Additionally, these items are organized in hierarchical
ontologies. This allows to access the information also based on
their position within the hierarchy, or on the relation with
other items. For geographical locations, like a city for example, such a
hierarchy would consist of the upper administrative units it
belongs to; for persons this could consist of the family line,
but also the region of origin, the school or tradition of
thought, in the case of monks also the ordination line and line
of transmission.
The challenge in the first phase of the development, which
will be concluded by the time this presentation will be
given, was to design a way to bootstrap the Knowledgebase.
For this purpose, two dynastic histories (the Jiu
Tang Shu (945) and the Xin Tang Shu
(1060)) and one chronologically arranged historical account by Sima
Guang (Zizhi Tongjian, 1084) have been chosen
to provide a basic set of information about the Tang period.

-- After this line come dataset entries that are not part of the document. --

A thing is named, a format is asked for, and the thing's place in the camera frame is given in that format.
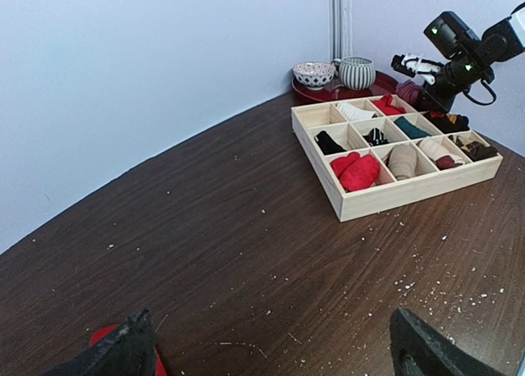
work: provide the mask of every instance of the wall
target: wall
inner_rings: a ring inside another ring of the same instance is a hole
[[[330,55],[329,0],[0,0],[0,252]]]
[[[422,33],[443,11],[455,11],[478,36],[525,0],[352,0],[354,54],[372,58],[379,70],[398,80],[408,77],[393,72],[395,54],[415,53],[444,61],[439,51]],[[462,94],[453,110],[469,116],[472,128],[525,155],[525,53],[494,66],[492,88],[498,100],[490,107],[478,107]],[[472,95],[488,101],[481,87]]]

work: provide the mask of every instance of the teal sock
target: teal sock
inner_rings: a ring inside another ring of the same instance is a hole
[[[426,131],[423,131],[417,128],[414,124],[409,122],[404,117],[400,117],[394,122],[406,135],[409,136],[411,140],[416,140],[417,138],[425,138],[430,136]]]

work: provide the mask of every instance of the table surface
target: table surface
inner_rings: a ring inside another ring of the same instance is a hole
[[[339,223],[291,132],[297,103],[149,159],[2,254],[0,374],[38,374],[148,308],[172,375],[388,375],[398,306],[511,374],[525,159],[500,147],[494,180]]]

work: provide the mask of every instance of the clothing item
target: clothing item
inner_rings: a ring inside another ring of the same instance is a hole
[[[411,140],[416,140],[417,138],[425,138],[426,136],[430,136],[430,134],[428,134],[426,131],[417,128],[405,117],[400,117],[399,119],[396,119],[394,123],[402,130],[402,132],[408,135]]]
[[[392,94],[385,94],[381,97],[381,99],[378,99],[377,101],[372,101],[374,105],[376,105],[381,112],[385,113],[387,116],[392,115],[402,115],[403,113],[406,113],[404,108],[402,107],[396,107],[392,103],[394,102],[394,97]]]
[[[419,93],[421,93],[421,86],[416,85],[411,80],[407,80],[406,82],[397,85],[395,93],[408,104],[415,106],[418,101]]]
[[[322,153],[325,155],[343,153],[346,150],[341,148],[329,135],[326,131],[321,131],[316,135],[315,141],[319,145]]]
[[[352,152],[348,156],[336,158],[330,163],[331,169],[334,170],[337,178],[340,178],[345,169],[358,161],[360,157],[359,153]]]
[[[341,185],[347,191],[367,189],[377,180],[380,170],[379,162],[367,154],[346,168],[340,178]]]
[[[407,144],[398,144],[390,152],[388,168],[398,181],[416,176],[418,152]]]
[[[358,108],[351,103],[338,103],[337,110],[340,114],[349,122],[355,122],[356,120],[367,120],[377,116],[376,111],[367,111],[365,109]]]
[[[435,111],[428,111],[423,116],[445,134],[469,130],[468,117],[466,116],[447,115]]]
[[[448,169],[465,164],[464,159],[456,154],[451,153],[445,146],[438,144],[432,138],[425,138],[419,142],[418,146],[424,154],[426,154],[436,163],[439,169]],[[443,157],[450,157],[453,163],[450,164],[450,161],[447,158],[441,160]]]
[[[473,161],[480,161],[498,155],[498,149],[494,146],[486,146],[477,140],[464,140],[460,136],[456,136],[455,140],[453,135],[451,135],[450,138]]]
[[[363,136],[363,138],[370,146],[388,144],[388,139],[385,137],[385,134],[383,134],[378,128],[372,128],[367,135]]]

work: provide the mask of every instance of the wooden box
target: wooden box
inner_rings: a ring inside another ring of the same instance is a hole
[[[386,116],[371,103],[374,99],[379,98],[345,100],[345,102],[352,103],[358,108],[377,112],[377,118],[357,122],[347,122],[337,110],[336,103],[316,103],[292,108],[294,132],[340,221],[344,222],[397,208],[480,181],[486,181],[495,176],[503,159],[500,154],[493,158],[474,162],[449,139],[449,135],[461,135],[463,138],[477,140],[488,145],[479,134],[474,131],[465,131],[444,135],[422,113],[416,112],[405,101],[394,96],[395,105],[405,108],[407,112],[402,116],[429,133],[433,140],[466,161],[461,167],[440,171],[434,162],[420,150],[418,147],[419,140],[411,140],[394,124],[394,120],[399,116]],[[389,144],[374,147],[368,144],[363,135],[366,135],[374,127],[385,133]],[[320,131],[326,131],[347,152],[324,155],[314,139]],[[408,144],[417,151],[418,164],[415,177],[398,181],[382,161],[397,144]],[[356,151],[361,155],[371,154],[379,161],[381,171],[374,186],[355,192],[346,192],[343,189],[331,169],[330,161],[346,156],[350,151]]]

This idea relies on the fact, that the dynastic histories do
not only provide a day to day chronicle of court
affairs and other events,
but also include monographs on a variety of subject matters,
including geography (with detailed accounts of
administrative units, their changes in size and
denomination, local production, population etc.), calendar
(including accounts of the calendar systems in use), ritual
observances, music, astronomy, offices, state finances, law
and a detailed bibliography of works known to have written
in that period. In addition to that, more than half of
the text of the
official histories is taken up by biographic accounts. In the case
of the Tang, there are two such histories, since in the eyes
of Ouyang Xiu, the editor of the second, "new" history,
the first one had some defects in style and
presentation.
The texts are encoded in XML using the TEI vocabulary. In
a first phase, only structural encoding was applied, so that
the texts could be accessed using XML technologies
and could be further processed. It was then started to add semantic markup to allow for automatic extraction of information.
It should be obvious, that this collection provides rich material that
could be mined for inclusion in the Knowledgebase, but the
challenge was to find an efficient way to mine that
information, generate topics from them and relate them to
each other in the way outlined above. The presentation will
focus on the strategies employed and results achieved and
will then try to look at how to generalize these
methods. It is also planned to show a prototype of an interface, that allows further enhancement of the data.